Abstract

Dear Sir International Classification of Headache Disorders, 2nd edn (ICHD-II) is primarily concerned with the classification of headaches. In the ICHD-II glossary, headache is defined as ‘pain located above the orbitomeatal line’. Neither ICHD-II in general nor Chapter 11 in particular deals with specific ear pain. Code 11.4 deals with the classification of headaches attributed to diseases of the ears. Using the diagnostic criterion 11.4A, the primary symptom is listed as ‘headache’ and not ‘ear pain’. Chapter 11.4 deals only with the classification of headaches that are attributed to diseases of the ears. Accordingly, the heading of this subgroup is ‘Headache attributed to disorder of ears’. Ear pain as a single symptom may not be coded under 11.4 under any circumstances. The headache classification is not intended for classifying specific pain unrelated to headaches that is solely limited to disorders of anatomical structures such as the cranium, neck, eyes, ears, nose, sinuses, teeth, mouth or other facial or cranial structures. It was not the intention of the authors to classify all types of pain in ICHD-II.
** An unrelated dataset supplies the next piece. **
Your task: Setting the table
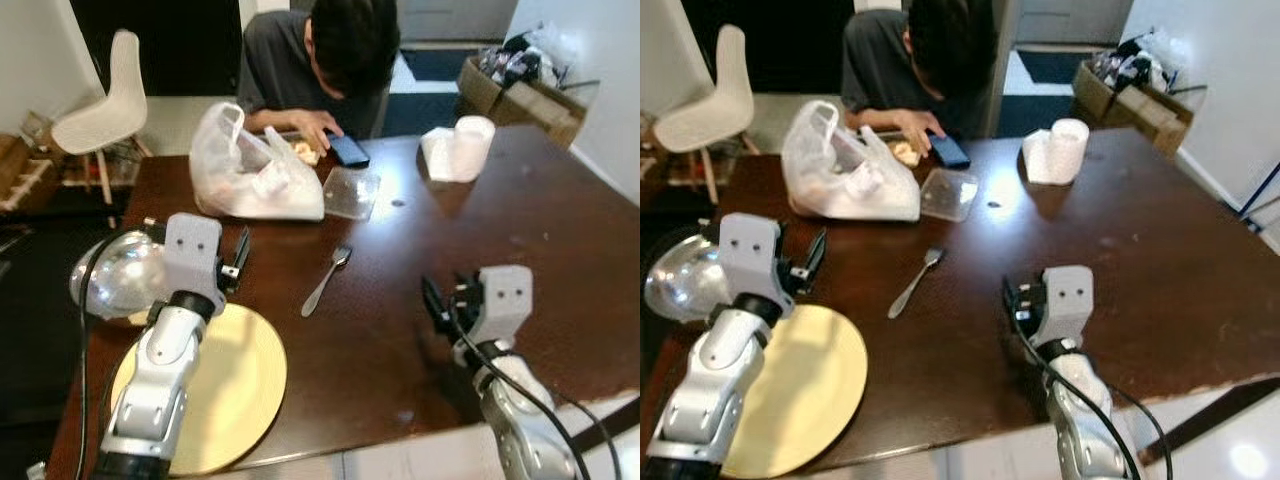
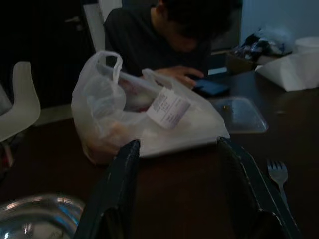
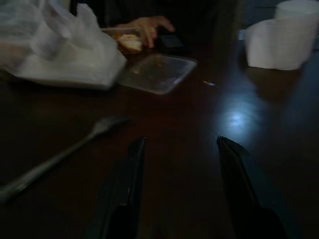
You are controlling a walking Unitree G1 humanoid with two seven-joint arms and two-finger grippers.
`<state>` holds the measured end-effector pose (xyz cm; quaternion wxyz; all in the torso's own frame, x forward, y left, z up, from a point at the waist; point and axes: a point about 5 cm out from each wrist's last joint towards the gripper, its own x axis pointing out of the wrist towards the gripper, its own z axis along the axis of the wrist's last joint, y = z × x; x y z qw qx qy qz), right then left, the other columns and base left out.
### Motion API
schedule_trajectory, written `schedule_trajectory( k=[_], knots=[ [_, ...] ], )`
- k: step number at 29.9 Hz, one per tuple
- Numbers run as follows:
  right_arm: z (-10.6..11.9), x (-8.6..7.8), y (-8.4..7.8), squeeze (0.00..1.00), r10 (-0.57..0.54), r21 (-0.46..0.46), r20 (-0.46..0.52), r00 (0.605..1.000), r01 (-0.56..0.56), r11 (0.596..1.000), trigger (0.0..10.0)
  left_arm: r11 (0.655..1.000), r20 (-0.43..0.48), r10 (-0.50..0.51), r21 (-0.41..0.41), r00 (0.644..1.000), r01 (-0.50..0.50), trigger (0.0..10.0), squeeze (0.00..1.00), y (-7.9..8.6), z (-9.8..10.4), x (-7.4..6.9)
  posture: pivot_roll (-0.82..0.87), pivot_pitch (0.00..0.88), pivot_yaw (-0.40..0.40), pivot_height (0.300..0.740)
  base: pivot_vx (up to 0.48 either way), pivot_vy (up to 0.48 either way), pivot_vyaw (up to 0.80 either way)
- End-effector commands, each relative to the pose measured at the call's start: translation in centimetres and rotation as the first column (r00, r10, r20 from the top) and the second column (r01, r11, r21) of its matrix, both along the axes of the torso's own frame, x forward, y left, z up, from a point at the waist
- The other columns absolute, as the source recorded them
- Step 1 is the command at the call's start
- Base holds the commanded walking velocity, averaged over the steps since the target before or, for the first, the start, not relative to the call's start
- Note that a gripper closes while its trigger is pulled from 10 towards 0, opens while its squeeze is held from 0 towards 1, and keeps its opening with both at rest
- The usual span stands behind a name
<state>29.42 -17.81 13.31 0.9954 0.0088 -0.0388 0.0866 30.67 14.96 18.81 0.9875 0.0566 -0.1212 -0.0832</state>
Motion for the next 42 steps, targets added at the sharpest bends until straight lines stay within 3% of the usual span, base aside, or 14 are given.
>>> schedule_trajectory(
  k=[1, 7, 14, 20, 24, 28, 33, 37, 40, 42],
  knots=[
    [-1.1, 0.0, 0.9, 0.0, 0.038, 0.013, -0.069, 0.997, -0.037, 0.999, 10.0, 1.0, -0.023, -0.024, 0.011, 0.999, 0.024, 10.0, 0.0, 0.4, -0.2, -0.2, -0.11, 0.0, 0.058, 0.74, 0.0, 0.0, 0.0],
    [-2.2, 2.1, 3.6, 0.0, 0.086, 0.046, -0.145, 0.986, -0.081, 0.996, 10.0, 0.988, -0.104, -0.122, 0.085, 0.987, 0.131, 10.0, 0.0, -0.7, -0.3, -0.1, -0.08, 0.0, 0.07, 0.74, 0.0, 0.0, 0.0],
    [-2.5, 4.2, 4.6, 0.0, 0.083, 0.04, -0.208, 0.975, -0.077, 0.996, 10.0, 0.967, -0.138, -0.193, 0.144, 0.972, 0.212, 10.0, 0.0, -2.4, -0.5, -0.3, -0.03, 0.0, 0.074, 0.74, 0.0, 0.0, 0.0],
    [-1.4, 6.9, 5.3, 0.0, 0.115, 0.086, -0.243, 0.963, -0.097, 0.992, 10.0, 0.974, -0.109, -0.177, 0.121, 0.978, 0.19, 10.0, 0.0, -1.1, 1.7, -0.5, 0.04, 0.004, 0.055, 0.74, 0.0, 0.0, 0.0],
    [-0.9, 7.7, 5.4, 0.0, 0.118, 0.112, -0.26, 0.958, -0.091, 0.989, 10.0, 0.971, -0.104, -0.179, 0.142, 0.978, 0.193, 10.0, 0.0, -0.4, 2.3, -1.0, 0.07, 0.02, 0.047, 0.74, 0.0, 0.0, 0.0],
    [0.1, 8.9, 6.2, 0.0, 0.147, 0.152, -0.29, 0.946, -0.106, 0.983, 10.0, 0.962, -0.102, -0.187, 0.183, 0.977, 0.203, 10.0, 0.0, 0.8, 3.3, -2.2, 0.11, 0.065, 0.034, 0.74, 0.0, 0.0, 0.0],
    [0.1, 9.3, 7.2, 0.0, 0.175, 0.154, -0.346, 0.922, -0.128, 0.98, 10.0, 0.959, -0.106, -0.188, 0.195, 0.976, 0.206, 10.0, 0.0, 1.1, 3.8, -3.5, 0.15, 0.099, 0.023, 0.74, 0.0, 0.0, 0.0],
    [0.0, 9.4, 8.0, 0.0, 0.196, 0.033, -0.365, 0.91, -0.197, 0.98, 10.0, 0.963, -0.119, -0.183, 0.18, 0.976, 0.202, 10.0, 0.0, 0.9, 3.9, -4.6, 0.17, 0.137, 0.015, 0.74, 0.0, 0.0, 0.0],
    [-1.2, 8.9, 8.4, 0.0, 0.254, -0.129, -0.425, 0.869, -0.336, 0.933, 10.0, 0.966, -0.143, -0.182, 0.161, 0.973, 0.204, 10.0, 0.0, 0.6, 3.7, -5.6, 0.18, 0.157, 0.015, 0.74, 0.0, 0.0, 0.0],
    [-1.9, 8.5, 8.4, 0.0, 0.279, -0.17, -0.461, 0.842, -0.393, 0.904, 10.0, 0.966, -0.153, -0.185, 0.156, 0.971, 0.208, 10.0, 0.0, 0.5, 3.6, -5.8, 0.18, 0.166, 0.019, 0.74, 0.0, 0.0, 0.0]
  ],
)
With Parts I and II, ICHD-II allows for extremely precise classification of headaches. Part III is used for the classification of headache and facial pain with a specific neural cause. The headaches listed in Part I (primary headache disorders) and Part II (secondary headache disorders) should not be merged with Part III, a separate section that includes cranial neuralgia and facial pain disorders. Although Chapter 11.4 is included in Part II of ICHD-II and describes headaches, disorders such as neuralgias, idiopathic facial pain and burning mouth syndrome are described in Part III (Chapter 13). Unlike Parts I and II of the classification, Part III contains disorders in which pain can occur below the orbitomeatal line. The pain disorders included here share a common cause in disorders of the peripheral and central nervous system. The chapter is not, however, intended for classification of pain caused by disorders of other anatomical structures. The classification of these types of pain is thereby left to other medical fields specializing in disorders of these anatomical structures.
The headache classification allows for independent and multiple classifications of specific headache disorders. Terms such as ‘mixed headache’ or ‘combination headache’ are not useful for specific headache diagnostics. For example, headache or facial pain attributed to temporomandibular joint disorder is coded under 11.7, whereas simultaneous chronic tension-type headaches can be classified under 2.3.
It is necessary to differentiate 11.5 ‘Headache attributed to rhinosinusitis’ from so-called ‘sinus headaches’, a common but non-specific diagnosis. Most such cases fulfil the criteria for 1.1 ‘Migraine without aura’, with headache either accompanied by prominent autonomic symptoms in the nose or triggered by nasal changes. The definition of trigger factors and peripheral stimulation is a subsequent increase in the probability of headache occurrence in the short term (usually < 48 h). However, they do not provide a basis for classification of primary headache disorders.
I am pleased by the increased interdisciplinary cooperation in the continued development of headache classification. A broad-ranging, interdisciplinary team of international experts was involved in the development of ICHD-I and -II. Our future task and challenge will be to gather more in-depth knowledge in all of the involved specialty fields for further development and improvement of headache classification.